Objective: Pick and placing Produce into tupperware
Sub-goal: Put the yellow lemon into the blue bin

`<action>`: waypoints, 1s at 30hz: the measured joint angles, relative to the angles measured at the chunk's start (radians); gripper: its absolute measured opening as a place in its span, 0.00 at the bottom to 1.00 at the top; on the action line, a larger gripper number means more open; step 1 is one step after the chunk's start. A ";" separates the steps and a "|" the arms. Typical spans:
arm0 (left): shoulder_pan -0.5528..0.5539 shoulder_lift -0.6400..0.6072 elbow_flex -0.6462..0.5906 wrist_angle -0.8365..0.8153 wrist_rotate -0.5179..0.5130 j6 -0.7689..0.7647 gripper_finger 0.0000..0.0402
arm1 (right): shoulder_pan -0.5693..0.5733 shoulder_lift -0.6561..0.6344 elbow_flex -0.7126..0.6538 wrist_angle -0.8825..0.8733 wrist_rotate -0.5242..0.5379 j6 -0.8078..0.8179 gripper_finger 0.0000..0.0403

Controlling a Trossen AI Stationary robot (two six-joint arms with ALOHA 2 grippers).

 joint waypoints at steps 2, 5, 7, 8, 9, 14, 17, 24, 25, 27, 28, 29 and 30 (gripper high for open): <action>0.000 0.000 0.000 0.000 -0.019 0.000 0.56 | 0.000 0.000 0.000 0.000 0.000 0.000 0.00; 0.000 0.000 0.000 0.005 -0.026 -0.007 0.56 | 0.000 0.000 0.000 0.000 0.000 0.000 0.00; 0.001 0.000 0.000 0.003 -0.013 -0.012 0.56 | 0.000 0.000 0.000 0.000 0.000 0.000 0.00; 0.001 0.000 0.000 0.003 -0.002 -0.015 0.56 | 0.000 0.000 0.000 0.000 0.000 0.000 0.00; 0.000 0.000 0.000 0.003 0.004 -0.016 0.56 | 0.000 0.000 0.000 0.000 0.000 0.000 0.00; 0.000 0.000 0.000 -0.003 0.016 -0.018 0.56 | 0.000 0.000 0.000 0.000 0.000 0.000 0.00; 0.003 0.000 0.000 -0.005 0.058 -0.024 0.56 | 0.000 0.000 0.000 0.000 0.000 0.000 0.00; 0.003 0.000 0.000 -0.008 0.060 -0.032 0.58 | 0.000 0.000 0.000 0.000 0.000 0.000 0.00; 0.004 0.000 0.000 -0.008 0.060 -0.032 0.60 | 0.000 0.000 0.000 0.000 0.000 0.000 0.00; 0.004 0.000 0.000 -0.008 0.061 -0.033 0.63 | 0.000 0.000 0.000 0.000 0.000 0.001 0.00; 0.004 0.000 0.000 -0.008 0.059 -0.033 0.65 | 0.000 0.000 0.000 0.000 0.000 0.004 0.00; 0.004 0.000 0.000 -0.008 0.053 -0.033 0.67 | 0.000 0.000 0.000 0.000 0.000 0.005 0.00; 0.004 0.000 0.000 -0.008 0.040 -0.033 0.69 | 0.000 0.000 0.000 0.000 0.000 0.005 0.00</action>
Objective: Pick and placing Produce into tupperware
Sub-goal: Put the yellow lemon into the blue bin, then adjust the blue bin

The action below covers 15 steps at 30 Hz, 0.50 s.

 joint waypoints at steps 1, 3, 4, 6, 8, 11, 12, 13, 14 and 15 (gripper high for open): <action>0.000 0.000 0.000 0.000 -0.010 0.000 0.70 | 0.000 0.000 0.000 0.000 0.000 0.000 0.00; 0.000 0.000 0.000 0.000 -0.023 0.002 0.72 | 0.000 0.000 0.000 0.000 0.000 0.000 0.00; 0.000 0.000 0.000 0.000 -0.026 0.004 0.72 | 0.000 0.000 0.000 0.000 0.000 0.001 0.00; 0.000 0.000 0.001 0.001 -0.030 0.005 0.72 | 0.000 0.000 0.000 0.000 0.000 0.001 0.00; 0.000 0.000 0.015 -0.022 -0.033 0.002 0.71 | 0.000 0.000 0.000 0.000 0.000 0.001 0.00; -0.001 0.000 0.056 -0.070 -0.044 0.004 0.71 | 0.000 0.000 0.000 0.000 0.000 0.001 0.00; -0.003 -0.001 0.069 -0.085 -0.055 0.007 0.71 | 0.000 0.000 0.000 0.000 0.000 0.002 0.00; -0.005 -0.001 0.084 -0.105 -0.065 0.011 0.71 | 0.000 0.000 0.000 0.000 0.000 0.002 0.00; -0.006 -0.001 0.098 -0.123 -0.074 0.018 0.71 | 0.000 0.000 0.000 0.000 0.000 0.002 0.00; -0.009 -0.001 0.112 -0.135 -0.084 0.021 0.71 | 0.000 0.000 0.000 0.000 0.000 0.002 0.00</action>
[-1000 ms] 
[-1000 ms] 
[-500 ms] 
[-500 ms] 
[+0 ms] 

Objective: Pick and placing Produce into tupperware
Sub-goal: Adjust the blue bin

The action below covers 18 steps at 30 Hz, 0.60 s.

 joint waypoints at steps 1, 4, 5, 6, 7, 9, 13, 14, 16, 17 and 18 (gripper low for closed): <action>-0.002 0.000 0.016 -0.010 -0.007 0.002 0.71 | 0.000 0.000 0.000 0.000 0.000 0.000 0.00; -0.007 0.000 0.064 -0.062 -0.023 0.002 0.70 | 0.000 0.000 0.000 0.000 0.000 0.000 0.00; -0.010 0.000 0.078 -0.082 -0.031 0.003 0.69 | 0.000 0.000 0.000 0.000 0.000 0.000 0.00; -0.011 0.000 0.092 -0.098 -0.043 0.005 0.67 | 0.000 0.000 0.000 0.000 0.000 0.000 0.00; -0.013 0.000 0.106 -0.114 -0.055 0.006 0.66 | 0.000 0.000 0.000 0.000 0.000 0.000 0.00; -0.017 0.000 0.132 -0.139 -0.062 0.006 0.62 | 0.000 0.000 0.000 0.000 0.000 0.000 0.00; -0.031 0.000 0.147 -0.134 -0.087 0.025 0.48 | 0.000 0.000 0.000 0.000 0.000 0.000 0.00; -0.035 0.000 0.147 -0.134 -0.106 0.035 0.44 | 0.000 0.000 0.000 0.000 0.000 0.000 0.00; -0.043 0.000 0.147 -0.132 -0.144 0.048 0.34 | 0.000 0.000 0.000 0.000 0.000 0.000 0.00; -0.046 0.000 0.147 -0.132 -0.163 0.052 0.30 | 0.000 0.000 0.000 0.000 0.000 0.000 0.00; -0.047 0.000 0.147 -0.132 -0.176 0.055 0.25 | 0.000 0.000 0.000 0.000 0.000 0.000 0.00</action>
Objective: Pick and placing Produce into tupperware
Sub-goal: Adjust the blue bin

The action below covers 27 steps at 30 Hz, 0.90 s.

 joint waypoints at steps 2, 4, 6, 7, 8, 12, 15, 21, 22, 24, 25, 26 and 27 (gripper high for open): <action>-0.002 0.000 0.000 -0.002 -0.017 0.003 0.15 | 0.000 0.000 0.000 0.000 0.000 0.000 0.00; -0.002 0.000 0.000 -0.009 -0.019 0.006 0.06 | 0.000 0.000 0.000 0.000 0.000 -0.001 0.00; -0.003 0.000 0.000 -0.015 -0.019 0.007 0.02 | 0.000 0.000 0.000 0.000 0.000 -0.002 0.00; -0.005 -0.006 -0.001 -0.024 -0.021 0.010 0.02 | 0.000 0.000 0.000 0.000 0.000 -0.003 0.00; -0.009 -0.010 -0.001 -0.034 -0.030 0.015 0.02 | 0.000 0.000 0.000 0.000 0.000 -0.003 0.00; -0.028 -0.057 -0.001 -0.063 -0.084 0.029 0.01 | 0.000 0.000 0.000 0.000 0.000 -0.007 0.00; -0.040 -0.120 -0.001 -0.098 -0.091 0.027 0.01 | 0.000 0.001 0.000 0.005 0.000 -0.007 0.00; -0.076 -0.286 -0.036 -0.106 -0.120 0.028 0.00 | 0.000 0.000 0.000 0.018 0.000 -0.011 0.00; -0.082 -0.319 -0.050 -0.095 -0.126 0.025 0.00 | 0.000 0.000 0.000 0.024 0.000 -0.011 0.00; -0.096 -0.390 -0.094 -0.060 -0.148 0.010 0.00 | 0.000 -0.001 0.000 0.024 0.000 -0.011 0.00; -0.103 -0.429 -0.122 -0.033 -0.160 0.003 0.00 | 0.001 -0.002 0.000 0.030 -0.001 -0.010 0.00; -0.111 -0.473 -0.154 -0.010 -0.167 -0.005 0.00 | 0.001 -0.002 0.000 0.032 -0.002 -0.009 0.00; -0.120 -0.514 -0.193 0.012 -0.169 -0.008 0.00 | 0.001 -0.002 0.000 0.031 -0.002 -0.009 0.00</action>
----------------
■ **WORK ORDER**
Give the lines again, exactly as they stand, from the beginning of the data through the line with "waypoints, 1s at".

■ **SOLVED PROBLEM**
Objective: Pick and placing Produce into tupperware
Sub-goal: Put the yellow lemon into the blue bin

`<action>`: waypoints, 1s at 30hz: the measured joint angles, relative to the angles measured at the chunk's start (radians); gripper: its absolute measured opening as a place in its span, 0.00 at the bottom to 1.00 at the top; on the action line, a larger gripper number means more open; step 1 is one step after the chunk's start. A ";" separates the steps and a "|" the arms. Typical spans:

This output has come to an end.